Katz and Bryson have a confrontational relationship at first. The two are old friends who had not seen each other in decades, a recipe for missed expectations. Bryson is often frustrated with Katz’s slowness and bad attitude. Katz in turn resents the fact that he is not being appreciated for his volunteer effort on Bryson’s journey. As their hike develops, the two form a respect and appreciation for each other. Bryson manages Katz’s relapse into alcoholism; Katz nobly offers to back-track several miles to pick up a lost walking stick of Bryson’s. That mutual respect culminates in a frantic, worried search in the Hundred Mile Wilderness of northern Maine that solidifies their camaraderie.

Spoilers follow: Bryson and Katz do not finish the Appalachian Trail. They do complete a significant stretch in the south, the length of Shenandoah National Park and a small portion of Maine, but this adds up to less than half of the length of the entire trail. In the end completion not the point: the message is in the appreciation.

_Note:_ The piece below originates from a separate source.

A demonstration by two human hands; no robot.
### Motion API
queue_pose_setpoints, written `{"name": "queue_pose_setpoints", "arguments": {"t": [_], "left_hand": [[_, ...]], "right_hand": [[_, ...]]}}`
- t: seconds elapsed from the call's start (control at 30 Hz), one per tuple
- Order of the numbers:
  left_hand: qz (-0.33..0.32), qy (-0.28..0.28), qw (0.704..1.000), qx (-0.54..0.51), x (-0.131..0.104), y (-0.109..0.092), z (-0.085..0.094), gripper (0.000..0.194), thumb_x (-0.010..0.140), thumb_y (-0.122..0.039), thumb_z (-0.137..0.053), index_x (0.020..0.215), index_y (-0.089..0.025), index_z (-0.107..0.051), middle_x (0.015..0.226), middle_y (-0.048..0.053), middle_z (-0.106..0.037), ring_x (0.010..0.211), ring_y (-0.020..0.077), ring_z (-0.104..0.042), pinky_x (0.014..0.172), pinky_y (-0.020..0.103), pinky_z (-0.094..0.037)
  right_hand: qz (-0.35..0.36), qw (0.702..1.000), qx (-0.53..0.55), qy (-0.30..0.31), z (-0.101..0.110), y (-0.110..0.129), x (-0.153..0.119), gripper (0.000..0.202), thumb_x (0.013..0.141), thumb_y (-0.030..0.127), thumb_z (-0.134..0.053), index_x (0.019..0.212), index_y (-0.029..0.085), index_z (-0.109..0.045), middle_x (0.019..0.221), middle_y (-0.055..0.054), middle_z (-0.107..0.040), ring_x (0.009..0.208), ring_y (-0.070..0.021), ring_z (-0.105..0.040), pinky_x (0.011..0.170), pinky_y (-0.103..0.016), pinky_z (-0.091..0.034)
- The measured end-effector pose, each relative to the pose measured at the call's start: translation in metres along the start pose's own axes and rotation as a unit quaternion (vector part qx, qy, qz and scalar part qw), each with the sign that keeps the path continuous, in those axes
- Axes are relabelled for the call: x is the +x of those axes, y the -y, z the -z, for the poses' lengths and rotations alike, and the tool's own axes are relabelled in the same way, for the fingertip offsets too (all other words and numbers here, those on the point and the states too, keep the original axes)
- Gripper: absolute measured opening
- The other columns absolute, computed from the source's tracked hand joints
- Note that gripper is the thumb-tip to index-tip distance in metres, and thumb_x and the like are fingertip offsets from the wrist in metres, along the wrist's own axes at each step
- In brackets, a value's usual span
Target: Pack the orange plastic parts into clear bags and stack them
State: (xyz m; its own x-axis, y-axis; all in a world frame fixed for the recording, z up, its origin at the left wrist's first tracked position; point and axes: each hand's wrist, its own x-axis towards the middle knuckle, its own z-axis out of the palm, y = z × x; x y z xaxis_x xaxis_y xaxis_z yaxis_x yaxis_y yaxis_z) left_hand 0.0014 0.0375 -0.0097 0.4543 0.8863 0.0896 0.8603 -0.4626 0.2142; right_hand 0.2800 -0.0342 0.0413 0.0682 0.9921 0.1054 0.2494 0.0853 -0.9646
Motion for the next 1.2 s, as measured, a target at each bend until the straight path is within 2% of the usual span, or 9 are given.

Bryson describes this in the new way he takes walks outside his house:

“...at some point on each walk there comes a moment when I look up and notice, with a kind of first-time astonishment, the amazing complex delicacy of the woods, the casual ease with which elemental things come together …You don't have to walk miles up mountains to achieve this, don't have to plod through blizzards, slip sputtering in mud, wade chest-deep through water, hike day after day to the edge of your limits--but believe me, it helps.”

Bryson’s book has never been unpopular. Today, it has over 350,000 ratings on Goodreads; The New York Times and The New Yorker both lauded the book’s research and humor. The Appalachian Trail Conservancy has credited it with a 60% increase in thru-hike attempts. After this year of isolation and the rise of the travel Instagram, it bears another look. We can learn from Bryson to not engage with nature on other’s terms, on other’s achievements, or other’s looks.

Nature is not a series of mile markers and commemorative patches. It is a world of its own, meant to be seen and explored - or not explored - at one’s own pace, whether one is 5, 25 or 45 years old, or whether one is a pure hiker or just some out of shape person on a walk with a friend. Of course, Bryson and Katz are both middle aged white men, who disproportionately benefit from the outdoors and would not be seen as potential victims to a bad actor as lone women would. (The book features an ample digression into Appalachian Trail murders.) The spirit of their lesson is what matters. As Bryson discovers, there is just as much wonder to be found in the backyard path as there is on hundreds of miles of backcountry trail, and certainly more than can be found on a phone screen.